Una verdad escondida
3 de mayo de 2014
|Cuando el cartero llegó a la casa, el susto le aumentó las ganas de tomar café. Que la puerta estuviera cerrada era normal, pero la ventana… Para un joven, este encierro significaba enfermedad o muerte pues en esa dirección vivía una anciana ajena a notificaciones oficiales de embajadas anunciadoras de futuros viajes. De contra, el silbato lo olvidó y no le quedó mas remedio que, gracias a la delgadez de la carta, introducirla por debajo de la puerta y perderse la tacita del oloroso. A la nieta, la primera en llegar de la familia, también la asustó el cierre de la ventana y, aun más, la carta abandonada. Corrió hacia el dormitorio de la anciana, temor en el corazón y grito en la garganta. La encontró viva, pálida y con expresión triste en aquel rostro en que el optimismo con su luz, maquillaba las arrugas.
La estudiante de Medicina observó la respiración acompasada y las manos recogidas en el regazo. Descartó el malestar físico y, conociéndola, supuso que esta tristeza demostrada, provenía de otros rumbos. Se arrodilló a sus pies y acomodó la cabeza entre las manos recogidas. Diez años atrás, así contaba sus tribulaciones de niña. Esta mujer la consolaba. Hoy, ella la consolaría.
La abuela interpretó el gesto de esta escena del pasado en que hoy cambiarían de lugar los personajes.
Al principio, a la muchacha las palabras le resultaron incomprensibles. Eran oraciones sueltas de difícil ilación. Saltaban de un tema a otro, nacidos de hechos o situaciones desconocidos para ella y que venían de etapas no vividas y jamás desplegadas en las numerosas conversaciones que compartían juntas. Permaneció callada. Sentía que la anciana necesitaba desbocarse en apreciaciones para así, aliviar el alma.
Al fin, salió la anécdota recién nacida, provocadora de su vergüenza. Un anciano tan anciano como ella, la había ofendido. Le había faltado al respeto.
La nieta creyó entender la causa de la aflicción. En su condición de viuda de un hombre intachable, aquel novio primero de amor azul nacido en la adolescencia, esposo, padre y abuelo, recordado con veneración en la familia y venerado por ella, y uno cualquiera, sin considerar su recuerdo, ni apreciar la serenidad de la ancianidad, lo ofendió en pensamiento al insinuarle amores a esta viuda.
La joven en son de la tranquilidad, le habló de la falta de valores y sentido del respeto en algunos seres que deambulaban por la ciudad e, inclusive, podían disfrazarse de buenas personas y entrar en confianza hasta para delinquir si la situación era propicia. Y enumeró casos y le repitió las advertencias que al marchar todos y dejarla sola, le decían día tras día.

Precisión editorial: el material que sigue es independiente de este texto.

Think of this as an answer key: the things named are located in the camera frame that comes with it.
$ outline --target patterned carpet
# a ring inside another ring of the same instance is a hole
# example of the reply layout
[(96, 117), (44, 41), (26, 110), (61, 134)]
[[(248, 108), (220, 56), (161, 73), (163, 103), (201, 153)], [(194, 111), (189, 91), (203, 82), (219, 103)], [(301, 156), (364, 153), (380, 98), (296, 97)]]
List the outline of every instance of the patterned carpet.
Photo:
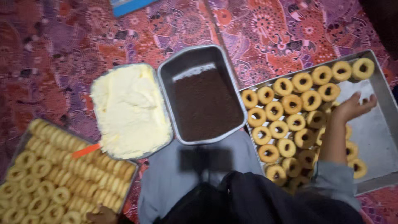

Para diluir la preocupación en la futura profesional de la salud, la abuela guardó la verdad vergonzante. Esta joven no podría interiorizar que su tristeza procedía de que el anciano, tan anciano como ella, se burló de la posibilidad de que los otros imaginaran un romance entre ellos. Porque aun la mujer lidiadora de sus derechos emancipadores y hasta con un pie apoyado en la tumba, le gusta que la respeten, pero también que la deseen.